WHAT IS REQUIRED: Return the listing exactly. Keep no pictures.
*** DATA SEGMENT Section Begins ***
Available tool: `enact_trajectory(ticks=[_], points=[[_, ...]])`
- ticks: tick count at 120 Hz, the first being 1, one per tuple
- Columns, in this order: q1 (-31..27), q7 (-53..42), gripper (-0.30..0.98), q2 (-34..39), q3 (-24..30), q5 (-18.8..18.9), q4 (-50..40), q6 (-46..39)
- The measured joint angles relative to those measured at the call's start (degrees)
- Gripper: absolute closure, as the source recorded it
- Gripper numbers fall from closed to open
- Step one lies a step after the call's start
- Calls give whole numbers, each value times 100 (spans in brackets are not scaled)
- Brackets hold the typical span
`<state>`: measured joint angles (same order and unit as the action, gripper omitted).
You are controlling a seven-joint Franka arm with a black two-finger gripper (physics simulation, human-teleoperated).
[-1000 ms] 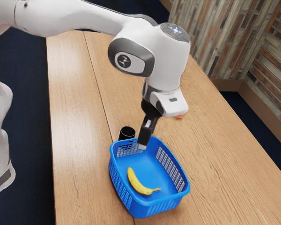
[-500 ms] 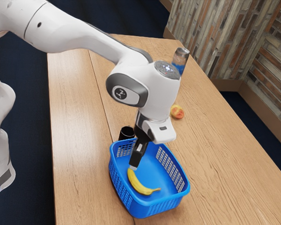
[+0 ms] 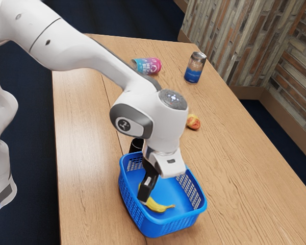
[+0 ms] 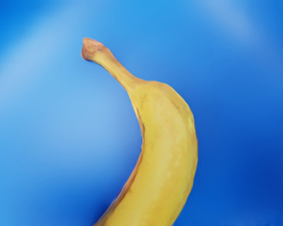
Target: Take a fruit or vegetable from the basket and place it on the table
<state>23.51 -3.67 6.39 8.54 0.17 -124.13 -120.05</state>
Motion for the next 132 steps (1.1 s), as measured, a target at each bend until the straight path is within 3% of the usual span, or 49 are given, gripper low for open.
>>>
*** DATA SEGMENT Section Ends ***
REPLY TO THE TASK:
Available tool: `enact_trajectory(ticks=[_], points=[[_, ...]])`
- ticks: tick count at 120 Hz, the first being 1, one per tuple
- Columns, in this order: q1 (-31..27), q7 (-53..42), gripper (-0.30..0.98), q2 (-34..39), q3 (-24..30), q5 (-18.8..18.9), q4 (-50..40), q6 (-46..39)
- The measured joint angles relative to those measured at the call's start (degrees)
- Gripper: absolute closure, as the source recorded it
- Gripper numbers fall from closed to open
- Step one lies a step after the call's start
- Calls give whole numbers, each value times 100 (spans in brackets are not scaled)
- Brackets hold the typical span
`<state>`: measured joint angles (same order and unit as the action, gripper omitted).
You are controlling a seven-joint Franka arm with a black two-finger gripper (physics simulation, human-teleoperated).
[-1000 ms] 
[-500 ms] 
[+0 ms] 
[+0 ms] 
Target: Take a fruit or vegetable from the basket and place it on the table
<state>23.51 -3.67 6.39 8.54 0.17 -124.13 -120.05</state>
Motion for the next 132 steps (1.1 s), as measured, a target at each bend until the straight path is within 3% of the usual span, or 49 are given, gripper low for open.
>>>

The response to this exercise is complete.